Embedded vector database for Python and Node.js. No server, no setup, just install.

pip install omendb

Quick Start

import omendb

# Create database (persistent) - creates ./mydb.omen file
db = omendb.open("./mydb", dimensions=128)

# Add vectors with metadata
db.set([
    {"id": "doc1", "vector": [0.1] * 128, "metadata": {"category": "science"}},
    {"id": "doc2", "vector": [0.2] * 128, "metadata": {"category": "history"}},
])

# Search
results = db.search([0.1] * 128, k=5)

# Filtered search
results = db.search([0.1] * 128, k=5, filter={"category": "science"})

Features

Embedded - Runs in-process, no server needed
Persistent - Data survives restarts automatically
Filtered search - Query by metadata with JSON-style filters
Hybrid search - Combine vector similarity with BM25 text search
Quantization - 4-8x smaller indexes with minimal recall loss

Platforms

Platform	Status
Linux (x86_64, ARM64)	Supported
macOS (Intel, Apple Silicon)	Supported
Windows (x86_64)	Experimental

API

# Database
db = omendb.open(path, dimensions)      # Open or create
db = omendb.open(":memory:", dimensions)  # In-memory (ephemeral)

# CRUD
db.set(items)                           # Insert/update vectors
db.get(id)                              # Get by ID
db.get_many(ids)                        # Batch get by IDs
db.delete(ids)                          # Delete by IDs
db.delete_where(filter)                 # Delete by metadata filter
db.update(id, metadata)                 # Update metadata only

# Iteration
len(db)                                 # Number of vectors
db.count()                              # Same as len(db)
db.count(filter={...})                  # Count matching filter
db.ids()                                # Iterate all IDs (lazy)
db.items()                              # Get all items as list
db.exists(id)                           # Check if ID exists
"id" in db                              # Same as exists()
for item in db: ...                     # Iterate all items (lazy)

# Search
db.search(query, k)                     # Vector search
db.search(query, k, filter={...})       # Filtered search
db.search(query, k, max_distance=0.5)   # Only results with distance <= 0.5
db.search_batch(queries, k)             # Batch search (parallel)

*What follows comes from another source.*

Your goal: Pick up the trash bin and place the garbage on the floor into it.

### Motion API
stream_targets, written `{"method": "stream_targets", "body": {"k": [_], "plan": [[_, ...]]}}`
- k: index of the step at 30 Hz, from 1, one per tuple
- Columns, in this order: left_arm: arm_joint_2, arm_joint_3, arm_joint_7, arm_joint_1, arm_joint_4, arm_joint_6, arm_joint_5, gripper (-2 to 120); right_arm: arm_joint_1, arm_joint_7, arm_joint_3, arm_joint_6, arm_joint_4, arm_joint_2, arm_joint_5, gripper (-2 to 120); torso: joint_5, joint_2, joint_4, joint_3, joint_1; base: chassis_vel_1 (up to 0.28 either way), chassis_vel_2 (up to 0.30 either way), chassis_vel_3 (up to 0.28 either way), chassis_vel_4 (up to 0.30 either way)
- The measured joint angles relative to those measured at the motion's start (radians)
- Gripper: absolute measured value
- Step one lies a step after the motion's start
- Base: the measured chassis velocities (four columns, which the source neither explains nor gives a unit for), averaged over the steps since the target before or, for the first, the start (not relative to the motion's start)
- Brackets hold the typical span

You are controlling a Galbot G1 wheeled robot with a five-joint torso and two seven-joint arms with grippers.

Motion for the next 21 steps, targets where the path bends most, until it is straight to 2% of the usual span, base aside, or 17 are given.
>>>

# Hybrid search (requires text field in vectors)
db.search_hybrid(query_vector, query_text, k)
db.search_hybrid(query_vector, query_text, k, alpha=0.7)  # 70% vector, 30% text
db.search_hybrid(query_vector, query_text, k, subscores=True)  # Return separate scores
db.search_text(query_text, k)           # Text-only BM25

# Persistence
db.flush()                              # Flush to disk

Distance Filtering

Use max_distance to filter out low-relevance results (prevents "context rot" in RAG):

# Only return results with distance <= 0.5
results = db.search(query, k=10, max_distance=0.5)

# Combine with metadata filter
results = db.search(query, k=10, filter={"type": "doc"}, max_distance=0.5)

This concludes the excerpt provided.